--- Recorded information Enclosed Below ---
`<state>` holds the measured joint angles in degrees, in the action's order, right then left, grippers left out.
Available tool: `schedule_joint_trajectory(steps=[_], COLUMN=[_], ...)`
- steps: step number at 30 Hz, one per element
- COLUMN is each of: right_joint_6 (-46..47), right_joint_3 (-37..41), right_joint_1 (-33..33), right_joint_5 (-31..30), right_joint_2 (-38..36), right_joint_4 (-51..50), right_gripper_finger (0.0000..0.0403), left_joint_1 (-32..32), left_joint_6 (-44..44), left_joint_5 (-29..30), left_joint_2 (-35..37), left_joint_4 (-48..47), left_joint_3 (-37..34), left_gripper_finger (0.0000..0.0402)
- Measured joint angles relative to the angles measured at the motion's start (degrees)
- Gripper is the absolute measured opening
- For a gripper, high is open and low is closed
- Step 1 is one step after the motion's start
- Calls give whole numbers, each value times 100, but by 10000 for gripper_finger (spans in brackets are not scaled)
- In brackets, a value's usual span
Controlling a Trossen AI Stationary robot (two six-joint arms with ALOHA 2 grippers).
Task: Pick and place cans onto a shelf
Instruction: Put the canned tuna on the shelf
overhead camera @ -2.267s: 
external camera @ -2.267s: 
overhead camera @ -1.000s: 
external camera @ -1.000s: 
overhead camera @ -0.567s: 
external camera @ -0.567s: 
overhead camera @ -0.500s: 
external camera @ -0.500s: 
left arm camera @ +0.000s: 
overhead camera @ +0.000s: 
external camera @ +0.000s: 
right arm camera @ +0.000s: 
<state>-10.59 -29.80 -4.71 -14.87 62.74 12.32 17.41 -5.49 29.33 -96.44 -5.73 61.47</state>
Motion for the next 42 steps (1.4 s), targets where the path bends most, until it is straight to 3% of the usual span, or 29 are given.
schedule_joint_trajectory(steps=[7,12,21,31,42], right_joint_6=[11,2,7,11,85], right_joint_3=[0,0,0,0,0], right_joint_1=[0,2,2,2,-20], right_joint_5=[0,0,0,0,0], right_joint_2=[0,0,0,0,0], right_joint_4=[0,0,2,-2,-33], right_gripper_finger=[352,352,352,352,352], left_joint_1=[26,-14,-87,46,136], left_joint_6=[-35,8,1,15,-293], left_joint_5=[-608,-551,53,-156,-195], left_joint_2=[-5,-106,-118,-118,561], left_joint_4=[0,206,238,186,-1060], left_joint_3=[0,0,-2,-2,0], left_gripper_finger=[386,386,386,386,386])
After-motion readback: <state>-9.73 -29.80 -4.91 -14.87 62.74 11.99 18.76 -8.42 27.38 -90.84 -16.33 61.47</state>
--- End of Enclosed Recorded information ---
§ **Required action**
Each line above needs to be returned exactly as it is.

§ **Output of the task**
`<state>` holds the measured joint angles in degrees, in the action's order, right then left, grippers left out.
Available tool: `schedule_joint_trajectory(steps=[_], COLUMN=[_], ...)`
- steps: step number at 30 Hz, one per element
- COLUMN is each of: right_joint_6 (-46..47), right_joint_3 (-37..41), right_joint_1 (-33..33), right_joint_5 (-31..30), right_joint_2 (-38..36), right_joint_4 (-51..50), right_gripper_finger (0.0000..0.0403), left_joint_1 (-32..32), left_joint_6 (-44..44), left_joint_5 (-29..30), left_joint_2 (-35..37), left_joint_4 (-48..47), left_joint_3 (-37..34), left_gripper_finger (0.0000..0.0402)
- Measured joint angles relative to the angles measured at the motion's start (degrees)
- Gripper is the absolute measured opening
- For a gripper, high is open and low is closed
- Step 1 is one step after the motion's start
- Calls give whole numbers, each value times 100, but by 10000 for gripper_finger (spans in brackets are not scaled)
- In brackets, a value's usual span
Controlling a Trossen AI Stationary robot (two six-joint arms with ALOHA 2 grippers).
Task: Pick and place cans onto a shelf
Instruction: Put the canned tuna on the shelf
overhead camera @ -2.267s: 
external camera @ -2.267s: 
overhead camera @ -1.000s: 
external camera @ -1.000s: 
overhead camera @ -0.567s: 
external camera @ -0.567s: 
overhead camera @ -0.500s: 
external camera @ -0.500s: 
left arm camera @ +0.000s: 
overhead camera @ +0.000s: 
external camera @ +0.000s: 
right arm camera @ +0.000s: 
<state>-10.59 -29.80 -4.71 -14.87 62.74 12.32 17.41 -5.49 29.33 -96.44 -5.73 61.47</state>
Motion for the next 42 steps (1.4 s), targets where the path bends most, until it is straight to 3% of the usual span, or 29 are given.
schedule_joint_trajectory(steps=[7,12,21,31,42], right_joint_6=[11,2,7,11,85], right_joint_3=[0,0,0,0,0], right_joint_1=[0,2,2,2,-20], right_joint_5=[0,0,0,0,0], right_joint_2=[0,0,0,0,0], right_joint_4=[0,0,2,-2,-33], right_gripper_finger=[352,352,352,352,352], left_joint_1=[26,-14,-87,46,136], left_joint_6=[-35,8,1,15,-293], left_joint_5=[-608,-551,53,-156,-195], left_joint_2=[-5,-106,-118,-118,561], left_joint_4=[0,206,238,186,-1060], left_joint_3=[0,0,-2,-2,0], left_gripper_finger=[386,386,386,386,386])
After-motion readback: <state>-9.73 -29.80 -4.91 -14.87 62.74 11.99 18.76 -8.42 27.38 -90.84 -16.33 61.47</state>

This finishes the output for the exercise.